*** Opening RECORDED INFORMATION ***
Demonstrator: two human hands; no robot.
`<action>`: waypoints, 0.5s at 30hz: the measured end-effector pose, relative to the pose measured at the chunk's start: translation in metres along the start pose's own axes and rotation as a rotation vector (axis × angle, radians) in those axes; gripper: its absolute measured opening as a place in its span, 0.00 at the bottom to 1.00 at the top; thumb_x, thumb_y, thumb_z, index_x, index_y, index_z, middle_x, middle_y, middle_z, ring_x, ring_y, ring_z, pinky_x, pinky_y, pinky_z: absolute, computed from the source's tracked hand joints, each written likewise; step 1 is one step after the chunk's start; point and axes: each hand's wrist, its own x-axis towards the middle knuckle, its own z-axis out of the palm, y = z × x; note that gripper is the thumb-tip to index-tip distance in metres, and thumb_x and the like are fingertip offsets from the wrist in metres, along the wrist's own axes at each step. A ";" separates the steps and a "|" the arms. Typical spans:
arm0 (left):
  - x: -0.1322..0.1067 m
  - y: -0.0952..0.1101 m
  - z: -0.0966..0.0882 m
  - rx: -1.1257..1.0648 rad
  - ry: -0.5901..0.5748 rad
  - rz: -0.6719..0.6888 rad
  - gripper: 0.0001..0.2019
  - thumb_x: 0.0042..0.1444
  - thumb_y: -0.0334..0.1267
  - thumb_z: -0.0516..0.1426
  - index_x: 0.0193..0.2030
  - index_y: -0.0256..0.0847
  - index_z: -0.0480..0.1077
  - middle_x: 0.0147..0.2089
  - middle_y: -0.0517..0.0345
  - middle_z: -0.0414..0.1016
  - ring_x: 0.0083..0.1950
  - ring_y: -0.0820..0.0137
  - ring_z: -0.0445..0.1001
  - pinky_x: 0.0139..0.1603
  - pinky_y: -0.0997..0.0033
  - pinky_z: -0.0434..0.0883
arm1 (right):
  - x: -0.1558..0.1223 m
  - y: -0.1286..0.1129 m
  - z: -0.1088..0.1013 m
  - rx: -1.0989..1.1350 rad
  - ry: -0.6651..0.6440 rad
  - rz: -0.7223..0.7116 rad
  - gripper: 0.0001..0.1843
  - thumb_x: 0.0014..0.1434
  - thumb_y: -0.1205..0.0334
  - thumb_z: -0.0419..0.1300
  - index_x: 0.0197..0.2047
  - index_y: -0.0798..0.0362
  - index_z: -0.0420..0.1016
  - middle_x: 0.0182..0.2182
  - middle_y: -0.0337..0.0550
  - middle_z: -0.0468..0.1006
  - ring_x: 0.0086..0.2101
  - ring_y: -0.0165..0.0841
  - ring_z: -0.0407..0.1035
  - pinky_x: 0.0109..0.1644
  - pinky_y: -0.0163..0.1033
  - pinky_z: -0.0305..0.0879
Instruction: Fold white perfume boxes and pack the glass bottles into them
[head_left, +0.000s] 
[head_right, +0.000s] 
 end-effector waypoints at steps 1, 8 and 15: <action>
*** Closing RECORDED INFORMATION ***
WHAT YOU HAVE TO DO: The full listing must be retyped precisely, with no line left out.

EXERCISE OUTPUT:
Demonstrator: two human hands; no robot.
`<action>`: waypoints, 0.5s at 30hz: the measured end-effector pose, relative to the pose measured at the chunk's start: translation in metres along the start pose's own axes and rotation as a rotation vector (axis × angle, radians) in those axes; gripper: its absolute measured opening as a place in its span, 0.00 at the bottom to 1.00 at the top; thumb_x, thumb_y, thumb_z, index_x, index_y, index_z, middle_x, middle_y, middle_z, ring_x, ring_y, ring_z, pinky_x, pinky_y, pinky_z: absolute, computed from the source's tracked hand joints, each written likewise; step 1 is one step after the chunk's start; point and axes: each hand's wrist, its own x-axis towards the middle knuckle, its own z-axis out of the palm, y = z × x; note that gripper is the thumb-tip to index-tip distance in metres, and thumb_x and the like are fingertip offsets from the wrist in metres, along the wrist's own axes at each step. A ";" separates the steps and a "|" the arms. Typical spans:
arm0 (left):
  - x: -0.1322..0.1067 m
  - y: -0.0952..0.1101 m
  - z: -0.0966..0.0882 m
  - rx: -1.1257..1.0648 rad
  - ry: -0.5901..0.5748 rad
  - rz: -0.6719..0.6888 rad
  - gripper: 0.0001..0.2019
  - thumb_x: 0.0042..0.1444
  - thumb_y: -0.0334..0.1267
  - thumb_z: -0.0516..0.1426
  - index_x: 0.0193..0.2030
  - index_y: -0.0256..0.0847
  - index_z: -0.0480..0.1077
  - middle_x: 0.0147..0.2089
  - middle_y: -0.0517..0.0345
  - middle_z: -0.0414..0.1016
  - ring_x: 0.0083..0.1950
  - ring_y: -0.0820..0.0137
  - ring_z: -0.0445..0.1001
  - pinky_x: 0.0139..0.1603
  - pinky_y: -0.0997..0.0033
  - pinky_z: -0.0434..0.0883
arm1 (right):
  - x: -0.1558..0.1223 m
  - y: -0.1286..0.1129 m
  - z: -0.1088..0.1013 m
  - rx: -1.0989..1.1350 rad
  - ry: -0.6651..0.6440 rad
  - rz: -0.7223..0.7116 rad
  - gripper: 0.0001..0.1843
  - thumb_x: 0.0014..0.1434
  - thumb_y: -0.1205..0.0334
  - thumb_z: -0.0419..0.1300
  - index_x: 0.0197..0.2047
  - index_y: -0.0798..0.0362
  - index_z: -0.0420..0.1016
  - middle_x: 0.0182..0.2182
  - middle_y: -0.0337..0.0550
  - middle_z: -0.0468..0.1006
  - ring_x: 0.0086..0.2101
  - ring_y: -0.0165..0.0841
  - ring_z: -0.0407..0.1035
  - pinky_x: 0.0109..0.1644
  - pinky_y: -0.0163..0.1033
  - pinky_z: -0.0305..0.0879
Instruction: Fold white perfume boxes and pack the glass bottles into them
[head_left, +0.000s] 
[head_right, +0.000s] 
 end-effector waypoints at steps 1, 8 and 15: <action>

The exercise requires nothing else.